Desde o acontecimento do êxodo rural, houveram mudanças significativas na vida citadina, o que promoveu problemas até hoje enfrentados pela população, como é o caso das dificuldades encontradas na mobilidade urbana no Brasil, indicando que a qualidade de vida dos cidadãos deve ser melhorada. Nesse contexto, a infraestrutura precária para abrigar o grande quantitativo de pessoas, bem como o incentivo estatal na compra de veículos automobilísticos contribuem para a permanência de situações como essa.

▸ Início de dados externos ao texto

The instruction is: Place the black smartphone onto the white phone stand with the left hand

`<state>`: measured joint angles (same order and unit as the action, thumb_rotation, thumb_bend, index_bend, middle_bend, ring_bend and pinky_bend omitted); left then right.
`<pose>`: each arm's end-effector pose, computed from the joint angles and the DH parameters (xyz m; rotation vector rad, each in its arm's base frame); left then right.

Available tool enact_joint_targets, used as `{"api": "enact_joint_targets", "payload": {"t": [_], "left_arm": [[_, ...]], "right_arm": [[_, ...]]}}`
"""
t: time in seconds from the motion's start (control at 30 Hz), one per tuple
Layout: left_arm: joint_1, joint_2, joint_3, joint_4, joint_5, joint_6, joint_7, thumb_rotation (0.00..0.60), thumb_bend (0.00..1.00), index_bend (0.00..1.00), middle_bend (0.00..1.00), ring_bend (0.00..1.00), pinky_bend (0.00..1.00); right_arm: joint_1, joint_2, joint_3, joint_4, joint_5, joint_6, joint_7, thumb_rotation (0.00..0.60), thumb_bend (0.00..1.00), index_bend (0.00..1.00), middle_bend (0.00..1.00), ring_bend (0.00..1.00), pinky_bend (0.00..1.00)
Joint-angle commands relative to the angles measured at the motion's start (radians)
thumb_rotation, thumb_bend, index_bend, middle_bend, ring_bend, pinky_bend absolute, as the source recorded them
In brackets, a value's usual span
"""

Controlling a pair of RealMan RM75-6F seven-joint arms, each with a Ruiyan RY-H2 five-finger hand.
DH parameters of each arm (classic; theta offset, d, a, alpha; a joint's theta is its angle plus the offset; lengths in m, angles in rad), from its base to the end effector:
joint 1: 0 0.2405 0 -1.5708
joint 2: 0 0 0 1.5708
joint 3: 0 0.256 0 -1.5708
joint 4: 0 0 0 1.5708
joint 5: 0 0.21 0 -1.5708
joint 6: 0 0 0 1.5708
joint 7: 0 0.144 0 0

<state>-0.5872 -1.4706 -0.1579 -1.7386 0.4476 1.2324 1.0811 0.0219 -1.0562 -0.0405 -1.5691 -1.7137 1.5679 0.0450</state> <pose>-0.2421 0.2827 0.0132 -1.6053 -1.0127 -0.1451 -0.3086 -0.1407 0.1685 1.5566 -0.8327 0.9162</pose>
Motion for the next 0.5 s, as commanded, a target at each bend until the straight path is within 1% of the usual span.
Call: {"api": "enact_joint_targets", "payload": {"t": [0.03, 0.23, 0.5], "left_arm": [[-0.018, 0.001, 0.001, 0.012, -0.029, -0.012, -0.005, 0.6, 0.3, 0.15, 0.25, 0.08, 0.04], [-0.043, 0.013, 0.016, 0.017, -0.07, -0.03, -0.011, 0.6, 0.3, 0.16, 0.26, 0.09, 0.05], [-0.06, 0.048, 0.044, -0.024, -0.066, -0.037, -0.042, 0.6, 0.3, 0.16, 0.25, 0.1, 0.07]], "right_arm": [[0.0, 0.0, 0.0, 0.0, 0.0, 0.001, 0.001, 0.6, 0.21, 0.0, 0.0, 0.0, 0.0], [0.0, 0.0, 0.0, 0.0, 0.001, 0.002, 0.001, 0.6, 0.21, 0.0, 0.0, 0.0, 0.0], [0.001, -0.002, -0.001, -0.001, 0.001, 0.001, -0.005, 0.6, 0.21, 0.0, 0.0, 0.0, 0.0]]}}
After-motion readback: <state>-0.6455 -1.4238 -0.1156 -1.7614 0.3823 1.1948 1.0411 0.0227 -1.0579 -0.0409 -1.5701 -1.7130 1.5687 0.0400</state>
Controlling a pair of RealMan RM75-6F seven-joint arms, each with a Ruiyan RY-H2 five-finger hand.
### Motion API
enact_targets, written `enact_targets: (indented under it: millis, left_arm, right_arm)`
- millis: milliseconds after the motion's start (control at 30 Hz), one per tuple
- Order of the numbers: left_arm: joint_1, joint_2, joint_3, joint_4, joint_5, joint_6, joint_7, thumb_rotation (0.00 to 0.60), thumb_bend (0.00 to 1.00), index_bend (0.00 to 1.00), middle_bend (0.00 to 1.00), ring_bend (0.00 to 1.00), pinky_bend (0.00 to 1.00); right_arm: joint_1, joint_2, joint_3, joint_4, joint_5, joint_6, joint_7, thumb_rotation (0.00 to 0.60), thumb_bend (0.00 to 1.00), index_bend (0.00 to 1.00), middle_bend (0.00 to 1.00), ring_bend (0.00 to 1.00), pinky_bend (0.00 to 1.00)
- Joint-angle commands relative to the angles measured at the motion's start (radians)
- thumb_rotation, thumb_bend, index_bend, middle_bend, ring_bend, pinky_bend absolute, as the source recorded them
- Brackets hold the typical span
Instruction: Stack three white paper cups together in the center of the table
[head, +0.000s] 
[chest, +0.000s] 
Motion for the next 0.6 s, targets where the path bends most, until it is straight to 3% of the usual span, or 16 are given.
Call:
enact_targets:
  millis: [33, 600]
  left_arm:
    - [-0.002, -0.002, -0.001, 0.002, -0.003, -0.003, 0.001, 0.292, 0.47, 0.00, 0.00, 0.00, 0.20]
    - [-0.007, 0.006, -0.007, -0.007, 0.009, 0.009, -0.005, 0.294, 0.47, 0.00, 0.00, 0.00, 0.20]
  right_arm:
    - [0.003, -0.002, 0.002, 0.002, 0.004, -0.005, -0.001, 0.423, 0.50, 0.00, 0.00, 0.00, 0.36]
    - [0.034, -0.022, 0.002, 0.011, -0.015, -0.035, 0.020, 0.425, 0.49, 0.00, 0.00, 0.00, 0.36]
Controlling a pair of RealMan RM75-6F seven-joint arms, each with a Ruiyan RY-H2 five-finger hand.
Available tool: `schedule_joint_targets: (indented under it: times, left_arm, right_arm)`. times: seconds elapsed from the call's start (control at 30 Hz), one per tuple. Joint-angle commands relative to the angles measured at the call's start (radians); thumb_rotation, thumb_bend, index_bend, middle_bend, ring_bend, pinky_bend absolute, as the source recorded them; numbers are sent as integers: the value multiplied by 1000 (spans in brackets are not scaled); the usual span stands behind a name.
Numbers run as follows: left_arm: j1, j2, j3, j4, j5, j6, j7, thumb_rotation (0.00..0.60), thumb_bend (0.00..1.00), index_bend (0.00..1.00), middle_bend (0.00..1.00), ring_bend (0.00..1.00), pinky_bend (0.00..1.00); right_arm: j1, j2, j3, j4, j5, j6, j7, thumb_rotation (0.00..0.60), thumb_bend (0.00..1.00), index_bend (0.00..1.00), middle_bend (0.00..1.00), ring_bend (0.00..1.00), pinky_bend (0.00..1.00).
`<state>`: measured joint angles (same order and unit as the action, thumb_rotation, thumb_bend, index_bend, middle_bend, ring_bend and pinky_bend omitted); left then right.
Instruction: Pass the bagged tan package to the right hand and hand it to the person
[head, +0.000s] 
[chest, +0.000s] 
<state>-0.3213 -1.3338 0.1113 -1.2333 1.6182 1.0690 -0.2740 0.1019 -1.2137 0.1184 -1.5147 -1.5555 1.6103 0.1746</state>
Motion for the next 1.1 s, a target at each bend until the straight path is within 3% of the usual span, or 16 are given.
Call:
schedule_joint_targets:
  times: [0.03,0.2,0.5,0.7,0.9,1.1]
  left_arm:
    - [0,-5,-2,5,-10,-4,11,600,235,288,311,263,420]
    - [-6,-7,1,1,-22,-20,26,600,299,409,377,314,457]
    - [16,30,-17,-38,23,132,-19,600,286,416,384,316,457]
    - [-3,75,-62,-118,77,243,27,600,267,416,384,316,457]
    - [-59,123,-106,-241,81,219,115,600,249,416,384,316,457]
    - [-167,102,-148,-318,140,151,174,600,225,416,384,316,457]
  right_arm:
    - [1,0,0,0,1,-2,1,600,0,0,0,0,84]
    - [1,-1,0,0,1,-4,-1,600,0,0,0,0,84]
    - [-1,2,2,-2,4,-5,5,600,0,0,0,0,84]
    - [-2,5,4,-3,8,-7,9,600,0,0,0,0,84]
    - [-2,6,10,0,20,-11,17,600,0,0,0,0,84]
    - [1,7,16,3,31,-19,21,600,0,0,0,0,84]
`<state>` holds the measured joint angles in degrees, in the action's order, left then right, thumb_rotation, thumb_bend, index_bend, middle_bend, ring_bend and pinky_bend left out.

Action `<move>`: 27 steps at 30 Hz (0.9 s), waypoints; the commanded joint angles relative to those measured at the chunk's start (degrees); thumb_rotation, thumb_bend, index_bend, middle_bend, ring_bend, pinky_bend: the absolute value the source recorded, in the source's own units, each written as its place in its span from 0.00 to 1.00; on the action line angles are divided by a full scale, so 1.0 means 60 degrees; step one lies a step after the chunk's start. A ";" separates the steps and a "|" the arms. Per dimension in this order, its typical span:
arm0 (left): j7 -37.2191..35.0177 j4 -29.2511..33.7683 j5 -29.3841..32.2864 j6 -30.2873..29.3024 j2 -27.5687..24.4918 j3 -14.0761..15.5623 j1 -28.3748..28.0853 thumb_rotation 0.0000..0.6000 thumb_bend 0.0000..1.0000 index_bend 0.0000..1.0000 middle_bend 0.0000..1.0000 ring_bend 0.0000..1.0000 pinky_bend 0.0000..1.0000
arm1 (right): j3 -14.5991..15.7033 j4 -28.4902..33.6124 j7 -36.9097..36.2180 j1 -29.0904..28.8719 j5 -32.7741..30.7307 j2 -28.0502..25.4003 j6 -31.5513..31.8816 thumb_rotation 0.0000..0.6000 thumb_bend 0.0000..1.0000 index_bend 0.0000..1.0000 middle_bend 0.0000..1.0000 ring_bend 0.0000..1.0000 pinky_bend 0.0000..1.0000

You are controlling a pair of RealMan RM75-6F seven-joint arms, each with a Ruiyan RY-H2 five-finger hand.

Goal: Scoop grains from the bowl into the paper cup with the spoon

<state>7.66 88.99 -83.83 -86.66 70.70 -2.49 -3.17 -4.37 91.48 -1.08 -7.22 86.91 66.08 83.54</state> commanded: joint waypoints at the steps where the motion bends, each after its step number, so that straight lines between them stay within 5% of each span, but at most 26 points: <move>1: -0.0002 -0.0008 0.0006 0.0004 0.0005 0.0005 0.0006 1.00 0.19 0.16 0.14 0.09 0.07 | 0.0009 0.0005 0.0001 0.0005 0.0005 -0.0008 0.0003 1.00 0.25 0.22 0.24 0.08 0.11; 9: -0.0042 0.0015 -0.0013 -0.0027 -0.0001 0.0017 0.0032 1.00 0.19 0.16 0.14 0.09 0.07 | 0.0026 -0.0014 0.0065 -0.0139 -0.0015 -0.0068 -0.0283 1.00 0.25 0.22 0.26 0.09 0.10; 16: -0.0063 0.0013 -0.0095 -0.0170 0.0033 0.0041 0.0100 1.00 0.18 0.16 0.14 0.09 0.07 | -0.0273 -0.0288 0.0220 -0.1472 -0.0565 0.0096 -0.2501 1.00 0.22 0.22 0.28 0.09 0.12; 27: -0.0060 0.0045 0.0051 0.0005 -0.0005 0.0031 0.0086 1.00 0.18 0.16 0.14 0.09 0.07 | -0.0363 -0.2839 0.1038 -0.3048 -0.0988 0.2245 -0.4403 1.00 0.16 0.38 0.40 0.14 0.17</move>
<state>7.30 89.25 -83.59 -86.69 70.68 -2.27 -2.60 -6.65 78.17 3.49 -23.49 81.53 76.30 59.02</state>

Primeiramente, é fato que a infraestrutura de grande parte dos centros urbanos não consegue garantir o deslocamento de um determinado local a outro com qualidade, haja vista que, inclusive nas principais cidades brasileiras, há uma elevada densidade demográfica em decorrência das oportunidades de trabalho que essas regiões oferecem. Nesse sentido, o filme “Onde está Segunda?”, reflete o drama enfrentado por muitos cidadãos, que encontram diversas dificuldades para ir e vir em uma cidade superlotada. De forma análoga, a população brasileira também encontra dificuldades na mobilidade urbana pois não há infraestrutura suficiente para abrigar o elevado quantitativo de pessoas, considerando que também há falta de recursos de acessibilidade para idosos e deficientes físicos.

Ademais, o incentivo estatal na compra de automóveis influencia diretamente a persistência do problema. Desde o governo do presidente Juscelino Kubitschek, em 1950, houveram investimentos em peso na indústria automobilística para a produção em larga escala de veículos em território nacional, o que gerou a redução de impostos sobre esses produtos e, consequentemente, aumentou o poder de compra da população. Assim, como a maior parte da população tem posse de, pelo menos, um automóvel, a crise na mobilidade urbana se agrava, visto que o grande número de veículos dificulta ainda mais o deslocamento citadino, provocando engarrafamentos e problemas no trânsito.

É indubitável, portanto, que a crise da mobilidade urbana no Brasil deve ser suprimida. Para isso, cabe ao Ministério das Cidades - responsável por transformar as cidades em locais humanizados e garantir a qualidade de vida nos centros urbanos, em parceria com o Ministério de Desenvolvimento Regional, criar políticas públicas de melhoria na mobilidade urbana, por meio da criação de leis de trânsito, construção de obras que facilitem o deslocamento dos cidadãos e de propagandas de cunho educativo, veiculadas na mídia, sobre as dificuldades causadas pelo exagerado quantitativo de automóveis no deslocamento citadino, para que, desse modo, a população possa ter a garantia de qualidade de vida no espaço urbano, e as consequências negativas do êxodo rural na infraestrutura das cidades sejam minimizadas.